[Exercise description] An exact copy of the lines from the top of the data through the line with "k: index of" is what you should give, with no pictures in it.
==== Provided material
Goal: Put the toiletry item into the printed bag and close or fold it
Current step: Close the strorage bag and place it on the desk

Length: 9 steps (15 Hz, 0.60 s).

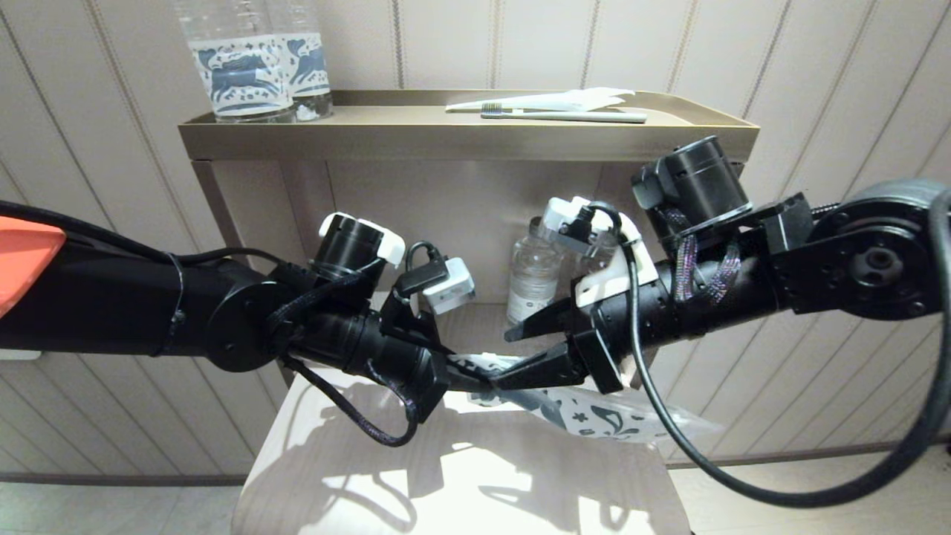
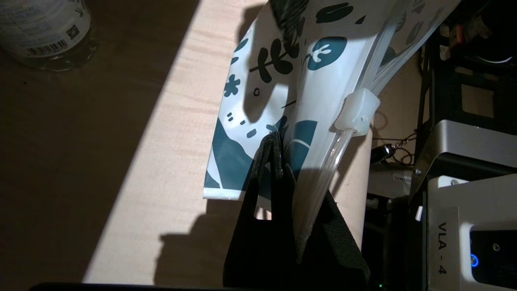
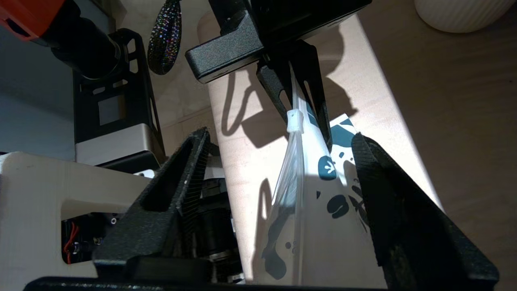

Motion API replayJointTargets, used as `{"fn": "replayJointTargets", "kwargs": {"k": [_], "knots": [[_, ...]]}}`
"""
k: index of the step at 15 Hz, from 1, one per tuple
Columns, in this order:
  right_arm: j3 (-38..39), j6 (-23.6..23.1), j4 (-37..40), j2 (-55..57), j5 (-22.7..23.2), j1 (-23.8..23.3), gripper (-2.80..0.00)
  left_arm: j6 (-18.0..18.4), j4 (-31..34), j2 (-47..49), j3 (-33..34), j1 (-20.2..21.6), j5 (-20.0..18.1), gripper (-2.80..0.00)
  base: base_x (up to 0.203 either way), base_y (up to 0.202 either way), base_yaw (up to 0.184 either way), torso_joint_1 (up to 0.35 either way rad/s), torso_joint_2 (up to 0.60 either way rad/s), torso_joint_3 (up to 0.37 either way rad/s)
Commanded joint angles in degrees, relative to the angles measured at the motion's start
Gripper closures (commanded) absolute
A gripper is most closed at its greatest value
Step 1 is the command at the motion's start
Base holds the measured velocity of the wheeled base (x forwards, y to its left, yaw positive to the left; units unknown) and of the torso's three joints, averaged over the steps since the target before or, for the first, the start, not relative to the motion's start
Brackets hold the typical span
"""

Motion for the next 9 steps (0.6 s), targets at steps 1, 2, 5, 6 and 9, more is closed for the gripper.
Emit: {"fn": "replayJointTargets", "kwargs": {"k": [1, 2, 5, 6, 9], "knots": [[0.0, -0.1, -0.4, 1.1, 0.2, 0.4, -2.80, 0.2, 0.0, -0.2, -0.1, 0.0, -0.2, 0.00, 0.000, 0.000, 0.000, 0.000, 0.00, 0.000], [-0.1, -0.1, -0.5, 1.1, 0.2, 0.4, -2.80, 0.2, 0.0, -0.3, -0.2, 0.0, -0.2, 0.00, 0.000, 0.000, 0.000, 0.000, 0.00, 0.000], [-0.4, -0.2, -1.0, 1.5, 0.2, 0.4, -2.80, 0.2, -0.4, -0.5, -0.2, 0.0, -0.9, 0.00, 0.000, 0.000, 0.000, 0.000, 0.00, 0.000], [-0.4, -0.2, -1.7, 1.7, 0.2, 0.4, -2.80, -0.1, -0.5, -0.3, -0.3, 0.0, -1.2, 0.00, 0.000, 0.000, 0.000, 0.000, 0.00, 0.000], [-1.0, -0.1, -2.1, 2.2, 0.2, 0.4, -2.80, -0.7, -2.8, -0.2, 0.4, 0.1, -2.1, 0.00, 0.000, 0.000, 0.000, 0.000, 0.00, 0.000]]}}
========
[Result for this task]
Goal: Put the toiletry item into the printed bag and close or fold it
Current step: Close the strorage bag and place it on the desk

Length: 9 steps (15 Hz, 0.60 s).


Motion API replayJointTargets, used as `{"fn": "replayJointTargets", "kwargs": {"k": [_], "knots": [[_, ...]]}}`
"""
k: index of the step at 15 Hz, from 1, one per tuple

Nothing else goes in the answer.